El diagnóstico asintomático neonatal de esos pacientes por MS/MS evitaría la aparición de manifestaciones clínicas graves, muchas veces irreversibles, de rápida progresión y eventualmente fatales; contribuiría así a una reducción importante de la morbilidad y la mortalidad. Resultados preliminares indican que los niños objeto del tamizaje podrían experimentar menos problemas de salud y desarrollo, y desempeñarse mejor en distintos aspectos de la vida diaria que los niños diagnosticados solo clínicamente.
¿QUÉ DESÓRDENES SE EVALÚAN POR ESTA TÉCNICA?
Desórdenes de Aminoácidos, Los errores congénitos de metabolismo de los aminoácidos (AA) son un conjunto de patologías que tienen en común la imposibilidad de metabolizar diferentes AA debido a la alteración en una vía metabólica específica por la disfunción en un enzima. Fenilcetonuria, Hiperfenilalaninemias, Hiperornitinemia, Hipermetioninemias, Tirosinemia, Citrulinemia, Enfermedad de la Orina con olor a Jarabe de Arce, Acidemia Argininosuccínica e Hiperglicinemia.

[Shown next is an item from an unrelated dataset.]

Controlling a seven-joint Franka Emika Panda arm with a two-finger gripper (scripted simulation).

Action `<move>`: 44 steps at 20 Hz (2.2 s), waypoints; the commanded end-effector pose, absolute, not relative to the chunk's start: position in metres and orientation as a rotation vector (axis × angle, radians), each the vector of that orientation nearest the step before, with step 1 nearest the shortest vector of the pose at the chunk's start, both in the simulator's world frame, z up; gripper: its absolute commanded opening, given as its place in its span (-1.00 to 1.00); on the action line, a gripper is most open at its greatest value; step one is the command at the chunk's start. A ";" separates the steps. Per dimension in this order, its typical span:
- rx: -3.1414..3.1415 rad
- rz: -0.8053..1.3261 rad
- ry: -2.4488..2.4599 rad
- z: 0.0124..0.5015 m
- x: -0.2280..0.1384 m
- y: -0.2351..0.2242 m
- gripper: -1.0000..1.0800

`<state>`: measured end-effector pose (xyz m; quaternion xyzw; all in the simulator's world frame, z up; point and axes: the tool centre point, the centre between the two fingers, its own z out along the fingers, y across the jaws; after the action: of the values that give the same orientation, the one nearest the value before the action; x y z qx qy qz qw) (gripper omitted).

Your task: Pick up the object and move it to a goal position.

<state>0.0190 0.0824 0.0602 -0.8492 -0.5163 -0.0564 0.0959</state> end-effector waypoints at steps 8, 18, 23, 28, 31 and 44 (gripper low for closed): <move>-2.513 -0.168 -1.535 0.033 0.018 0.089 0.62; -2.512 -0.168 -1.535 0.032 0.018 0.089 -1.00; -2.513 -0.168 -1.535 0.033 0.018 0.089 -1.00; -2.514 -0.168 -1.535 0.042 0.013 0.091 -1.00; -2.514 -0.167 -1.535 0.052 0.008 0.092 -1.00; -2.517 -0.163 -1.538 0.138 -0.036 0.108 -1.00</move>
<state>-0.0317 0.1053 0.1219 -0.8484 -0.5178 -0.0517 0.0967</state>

Desórdenes de Ácidos Orgánicos, Los ácidos orgánicos son compuestos carboxílicos de bajo peso molecular (<300 Da) intermediarios o productos finales en el metabolismo de los aminoácidos, lípidos, hidratos de carbono. Los rasgos clínicos aparecen no solo por la acumulación de intermediarios tóxicos, sino por las alteraciones en el metabolismo energético mitocondrial. Acidemia Propiónica, Acidemia Metilmalónica, Deficiencia de Isobutiril CoA eshidrogenasa (IBCD), Aciduria 2 Metill 3 Hdroxibutiril (2M3HBA), Deficiencia Multiple CoA Carboxilasa, Acidemia Glutarica Tipo I (GAI) entre otras.
Desórdenes de Ácidos Grasos, Los defectos de oxidación de los ácidos grasos corresponden a un grupo de alteraciones metabólicas hereditarias que afectan la producción intramitocondrial de energía a partir de los lípidos. Clínicamente se expresan con hipoglucemia no cetósica, insuficiencia hepática aguda, miocardiopatía o miopatía desencadenada por un ayuno prolongado. Deficiencia 2, 4 Dienoil CoA Reductasa, Deficiencia Carnitine/Acylcarnitine Traslocasa(CAT), Deficiencia de Carnitin Palmitoil Tranferasa Tipo I (CPT-I) y Tipo II (CPT-2), Deficiencia de Proteina Trifuncional (TFP), Deficiencia de AcilCoA Deshidrogenasa de Cadena Corta (SCAD), Media (MCAD), Larga (LCHAD9 y Muy Larga (VLCAD) entre otros
¿QUÉ DIFERENCIA A GENPLUX DE OTROS PROGRAMAS DE TAMIZAJE?
Existen otros programas que realizan tamizaje por MS/MS, sin embargo, en nuestro caso los resultados son analizados por un grupo de reconocidos especialistas en el área pediátrica. Además, incluimos el estudio de Oftalmología realizado por un especialista en Oftalmología Pediátrica y el examen auditivo que estudia no solamente los potenciales evocados, sino que por medio de una técnica combinada lleva a una detección más sensible y precisa.